Sumber karbon untuk pembuatan plastik adalah minyak dan gas fosil yang tidak terbarukan. Sekitar 8% produksi minyak dunia digunakan untuk pembuatan plastic. 4% dari karbon dan 4% lainnya adalah energi untuk mengolah bahan baku menjadi plastik. Prof. Richard menyusulkan ide untuk menaikkan kapasitas daur ulang supaya karbon yang diperlukan tidak lagi dari minyak dan gas fosil. Sumber karbon digantikan dengan produk-produk plastik yang tidak digunakan, yang pada akhirnya mengurangi penggunaan minyak dan gas fosil serta akumulasi plastik. “Kita perlu mempunyai model alur kerjanya layak secara ekonomi agar mencapai sirkulasi produk maupun sampah baik,” dia menegaskan.

Selain itu, produk plastik didesain berbasis masa pakai dan masa akhir pakainya.
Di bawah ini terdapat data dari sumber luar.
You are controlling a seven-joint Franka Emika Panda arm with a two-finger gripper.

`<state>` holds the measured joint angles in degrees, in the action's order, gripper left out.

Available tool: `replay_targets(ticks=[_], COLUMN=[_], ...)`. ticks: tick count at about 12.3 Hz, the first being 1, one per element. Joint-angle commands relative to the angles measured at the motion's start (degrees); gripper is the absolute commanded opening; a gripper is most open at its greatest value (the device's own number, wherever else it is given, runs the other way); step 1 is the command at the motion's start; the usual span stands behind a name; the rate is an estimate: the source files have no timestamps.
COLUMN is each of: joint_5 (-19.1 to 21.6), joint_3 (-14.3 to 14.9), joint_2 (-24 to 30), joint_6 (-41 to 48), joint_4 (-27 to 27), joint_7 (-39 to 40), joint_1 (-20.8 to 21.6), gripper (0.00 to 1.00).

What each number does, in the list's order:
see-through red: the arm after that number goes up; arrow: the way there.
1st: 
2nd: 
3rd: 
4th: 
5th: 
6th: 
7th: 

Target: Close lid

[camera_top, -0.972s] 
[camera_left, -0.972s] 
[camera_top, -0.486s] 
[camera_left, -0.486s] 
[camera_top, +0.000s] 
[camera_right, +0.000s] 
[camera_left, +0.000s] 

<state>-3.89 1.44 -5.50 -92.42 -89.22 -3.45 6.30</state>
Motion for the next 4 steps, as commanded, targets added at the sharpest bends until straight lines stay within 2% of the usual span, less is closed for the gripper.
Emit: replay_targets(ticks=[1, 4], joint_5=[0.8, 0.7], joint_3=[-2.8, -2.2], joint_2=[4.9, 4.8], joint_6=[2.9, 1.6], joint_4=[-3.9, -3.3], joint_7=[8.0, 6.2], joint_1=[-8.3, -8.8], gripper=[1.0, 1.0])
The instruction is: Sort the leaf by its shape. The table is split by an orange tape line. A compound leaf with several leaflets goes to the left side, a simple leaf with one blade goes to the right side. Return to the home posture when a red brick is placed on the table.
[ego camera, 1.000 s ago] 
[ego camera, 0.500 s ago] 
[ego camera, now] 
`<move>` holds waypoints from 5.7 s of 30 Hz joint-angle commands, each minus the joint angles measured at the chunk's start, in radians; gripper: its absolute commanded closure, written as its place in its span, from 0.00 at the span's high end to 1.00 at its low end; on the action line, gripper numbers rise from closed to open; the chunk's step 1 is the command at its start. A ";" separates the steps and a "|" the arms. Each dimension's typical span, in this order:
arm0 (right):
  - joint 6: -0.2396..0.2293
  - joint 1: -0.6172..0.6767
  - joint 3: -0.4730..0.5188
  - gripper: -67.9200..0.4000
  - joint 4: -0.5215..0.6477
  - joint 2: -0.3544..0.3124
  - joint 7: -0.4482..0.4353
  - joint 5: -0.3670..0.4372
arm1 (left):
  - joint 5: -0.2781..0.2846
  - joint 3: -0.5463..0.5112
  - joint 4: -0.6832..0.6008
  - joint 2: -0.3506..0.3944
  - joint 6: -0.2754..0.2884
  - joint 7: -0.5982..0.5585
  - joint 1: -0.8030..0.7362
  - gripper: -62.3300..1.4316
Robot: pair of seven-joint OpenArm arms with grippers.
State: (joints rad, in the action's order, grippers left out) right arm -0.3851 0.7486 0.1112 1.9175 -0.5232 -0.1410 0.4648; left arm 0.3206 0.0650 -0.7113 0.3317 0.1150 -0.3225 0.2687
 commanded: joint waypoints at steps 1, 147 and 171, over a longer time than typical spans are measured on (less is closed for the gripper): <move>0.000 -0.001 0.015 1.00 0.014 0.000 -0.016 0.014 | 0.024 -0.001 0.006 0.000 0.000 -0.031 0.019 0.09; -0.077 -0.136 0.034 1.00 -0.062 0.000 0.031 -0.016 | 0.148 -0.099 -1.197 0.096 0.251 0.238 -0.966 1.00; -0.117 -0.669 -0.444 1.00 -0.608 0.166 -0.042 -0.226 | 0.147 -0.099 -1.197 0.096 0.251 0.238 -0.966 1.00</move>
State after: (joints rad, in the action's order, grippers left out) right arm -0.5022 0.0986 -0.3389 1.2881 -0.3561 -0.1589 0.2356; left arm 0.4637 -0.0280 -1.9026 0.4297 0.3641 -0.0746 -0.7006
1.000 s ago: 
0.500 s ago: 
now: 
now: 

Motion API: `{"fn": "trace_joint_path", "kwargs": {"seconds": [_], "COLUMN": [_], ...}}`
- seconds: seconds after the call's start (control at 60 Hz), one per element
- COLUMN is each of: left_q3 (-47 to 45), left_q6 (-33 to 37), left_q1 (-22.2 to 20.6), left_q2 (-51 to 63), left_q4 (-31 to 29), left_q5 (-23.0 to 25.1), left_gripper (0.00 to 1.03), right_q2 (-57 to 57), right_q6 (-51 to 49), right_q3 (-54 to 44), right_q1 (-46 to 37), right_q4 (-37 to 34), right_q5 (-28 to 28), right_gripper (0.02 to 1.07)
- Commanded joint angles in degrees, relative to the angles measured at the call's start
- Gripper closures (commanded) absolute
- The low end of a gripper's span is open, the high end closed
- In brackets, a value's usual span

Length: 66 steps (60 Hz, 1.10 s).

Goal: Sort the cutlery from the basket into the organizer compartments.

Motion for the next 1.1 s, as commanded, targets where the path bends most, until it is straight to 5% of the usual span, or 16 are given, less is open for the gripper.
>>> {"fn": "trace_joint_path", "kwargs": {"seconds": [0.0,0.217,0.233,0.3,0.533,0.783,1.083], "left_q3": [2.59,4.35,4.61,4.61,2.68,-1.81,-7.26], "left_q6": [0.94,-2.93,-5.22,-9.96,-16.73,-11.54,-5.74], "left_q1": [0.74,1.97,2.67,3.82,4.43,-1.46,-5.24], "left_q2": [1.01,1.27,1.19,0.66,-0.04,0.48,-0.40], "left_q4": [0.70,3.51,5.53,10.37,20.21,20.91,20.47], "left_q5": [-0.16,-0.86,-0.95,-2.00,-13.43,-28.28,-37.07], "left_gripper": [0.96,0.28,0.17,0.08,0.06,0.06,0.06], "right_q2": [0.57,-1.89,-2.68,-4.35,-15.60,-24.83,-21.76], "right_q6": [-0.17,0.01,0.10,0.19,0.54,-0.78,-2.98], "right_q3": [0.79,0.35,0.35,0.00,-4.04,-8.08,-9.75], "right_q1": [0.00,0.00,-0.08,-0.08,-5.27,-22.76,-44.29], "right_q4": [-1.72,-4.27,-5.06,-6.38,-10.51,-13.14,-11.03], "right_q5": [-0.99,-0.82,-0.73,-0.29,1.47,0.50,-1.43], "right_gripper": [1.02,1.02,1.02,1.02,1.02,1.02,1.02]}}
Karena itu, desain baik produk-produk sangat penting bagi lingkungan, Serat mikro dari baju adalah salah satu sampah laut yang bisa diperbaiki desainnya melalui bahannya, proses menenun, dan jahitannya. Hal ini berdampak terhadap pelepasan serat sebanyak 80-90%. Selain itu, produk-produk perlu dipasang standar dan pelabelan sesuai serta perlunya mendirikan sistem manajemen limbah yang baik.

“Sampah plastik di laut terjadi akibat model bisnis yang tidak efisien dan ketinggalan jaman,” Prof. Richard menyimpulkan.